Was she of less value because she wasn't old enough yet? I don't get it.If I'm not crazy then this world is making me crazy. No one would question it if I was still weeping two months after the death of our one year old. I need it to be the same for the death of our EDD -6 1/2 month old. Is that crazy?

Love,

Jenny

Monday, June 16, 2008

Father's Day

Dear Heavenly Father,

I can't believe we are going through this. I never expected, never dreamed that I would lose a child. In all of my doomsday imaginings of cancer, death in labor, infertility, I never ever imagined that my baby would die. I never imagined a Mother's Day or a Father's Day with the title "Mother" and "Father" but no child. How? Why?

I can't understand. I just don't.

I am clinging to the belief that you are Rebecca's father, too, and ours. That one day we will meet her, radiant in physical perfection, in utter joy. That we will finally know her, that she will be more fully ours than she is now, because we will be completely yours. You have promised to wipe away our tears. I will hold you to that promise because you say you are good.

Until that Day, I hope you won't take it ill if we shed a few tears for our darling daughter every Mother's Day, every Father's Day.

Love,

Jenny

Friday, June 6, 2008

Grief Greater Than Words

Dear Rebecca,

I don't know what to say. I keep repeating that to myself. I don't know what to say. I don't know what to say. I don't know how to put into language the emotions I feel about losing you, the tidal wave of pain I feel knowing that I will never hold you, never see your eyes looking back at me, never see your first smile, never know your mind and your heart and your soul. How do I say that?

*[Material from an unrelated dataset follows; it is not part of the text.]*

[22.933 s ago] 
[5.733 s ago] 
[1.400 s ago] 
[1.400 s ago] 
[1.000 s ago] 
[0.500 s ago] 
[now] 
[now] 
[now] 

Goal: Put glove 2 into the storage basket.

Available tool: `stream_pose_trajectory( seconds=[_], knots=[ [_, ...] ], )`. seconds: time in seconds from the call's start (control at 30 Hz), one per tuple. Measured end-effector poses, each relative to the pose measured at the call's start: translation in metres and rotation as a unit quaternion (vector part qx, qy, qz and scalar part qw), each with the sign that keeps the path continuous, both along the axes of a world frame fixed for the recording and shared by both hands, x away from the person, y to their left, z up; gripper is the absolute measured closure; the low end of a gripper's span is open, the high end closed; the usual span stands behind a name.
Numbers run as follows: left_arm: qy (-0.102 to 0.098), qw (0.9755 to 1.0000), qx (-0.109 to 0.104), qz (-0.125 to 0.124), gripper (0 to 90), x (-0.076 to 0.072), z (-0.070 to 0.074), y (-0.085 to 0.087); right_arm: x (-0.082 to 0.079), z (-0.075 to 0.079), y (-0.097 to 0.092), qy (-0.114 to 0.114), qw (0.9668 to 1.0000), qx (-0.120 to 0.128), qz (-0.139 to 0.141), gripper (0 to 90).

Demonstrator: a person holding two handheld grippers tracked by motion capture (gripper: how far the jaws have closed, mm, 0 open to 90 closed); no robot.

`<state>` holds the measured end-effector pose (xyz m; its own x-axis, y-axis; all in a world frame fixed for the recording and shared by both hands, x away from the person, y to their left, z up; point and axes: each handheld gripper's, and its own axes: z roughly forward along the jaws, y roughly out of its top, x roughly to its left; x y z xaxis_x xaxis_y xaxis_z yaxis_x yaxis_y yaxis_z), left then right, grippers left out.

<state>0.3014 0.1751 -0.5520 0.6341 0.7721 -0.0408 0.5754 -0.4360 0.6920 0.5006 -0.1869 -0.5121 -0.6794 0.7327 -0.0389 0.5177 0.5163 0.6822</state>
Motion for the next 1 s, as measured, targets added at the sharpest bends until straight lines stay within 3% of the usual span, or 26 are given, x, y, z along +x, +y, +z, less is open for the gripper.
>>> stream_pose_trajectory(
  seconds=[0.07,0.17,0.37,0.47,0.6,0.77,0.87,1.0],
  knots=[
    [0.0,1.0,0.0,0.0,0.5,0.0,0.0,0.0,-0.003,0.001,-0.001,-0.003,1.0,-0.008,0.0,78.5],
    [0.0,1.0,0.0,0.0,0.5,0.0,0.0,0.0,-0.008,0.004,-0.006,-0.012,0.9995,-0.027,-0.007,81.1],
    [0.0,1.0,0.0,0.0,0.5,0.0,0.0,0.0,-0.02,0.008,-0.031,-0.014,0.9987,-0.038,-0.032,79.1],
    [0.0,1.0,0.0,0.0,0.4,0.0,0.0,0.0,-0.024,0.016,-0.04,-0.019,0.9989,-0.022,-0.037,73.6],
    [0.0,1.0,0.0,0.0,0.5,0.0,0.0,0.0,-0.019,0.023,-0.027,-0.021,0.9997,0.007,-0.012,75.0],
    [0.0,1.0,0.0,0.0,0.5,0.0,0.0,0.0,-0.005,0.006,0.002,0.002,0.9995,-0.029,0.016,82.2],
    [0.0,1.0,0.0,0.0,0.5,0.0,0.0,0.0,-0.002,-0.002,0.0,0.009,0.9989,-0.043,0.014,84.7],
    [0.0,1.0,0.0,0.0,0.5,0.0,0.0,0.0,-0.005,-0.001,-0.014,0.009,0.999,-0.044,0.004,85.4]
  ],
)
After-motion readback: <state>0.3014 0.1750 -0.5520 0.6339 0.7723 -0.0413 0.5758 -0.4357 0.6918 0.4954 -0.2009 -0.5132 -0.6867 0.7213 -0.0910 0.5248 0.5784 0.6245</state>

People, all very kind people, ask with soft and tender eyes how I am. I smile, weakly and in response to their kindness rather than any inner joy, and say, "I'm ok." I'm not ok. I don't want to overwhelm them with what I feel. I can't say that I'm fine, though, which I'm sure is what people want to know. I'm nowhere near fine, but you just don't say that. How do you do that to people, people with busy days, people with their own lives to worry about, even the ones who care? And then there are the people who don't even know that you were here, that you lived, and that we lost you. How do we tell them in a way that's not somehow scary, in a way that doesn't totally unnerve them with the nearness of tragedy unexpected?

I hear about others having bad days or difficult times - a lost job, a daughter with the flu, a fight with a friend, a husband out of town, a disappointment of some small kind - and I feel myself choking back tears. I hear my own voice in my head saying, "Our daughter died. Our daughter died. Our daughter died." But I can't say that. I can't just come out and say that. I swallow hard and try to focus on what is being told to me and try to offer what sympathy I can. I wait for ears that can hear my grief: your father's ears. Oh, my sweet girl, how you would have relished having your father to talk to during the troubled times of your life! He's the world's best listener.

I miss you. I miss you so much. I want you back. I want to see you. I can't believe that you're gone. I can't believe that I could love a person so much who I had known for so short a time. And there will never be enough words to say what's in my heart.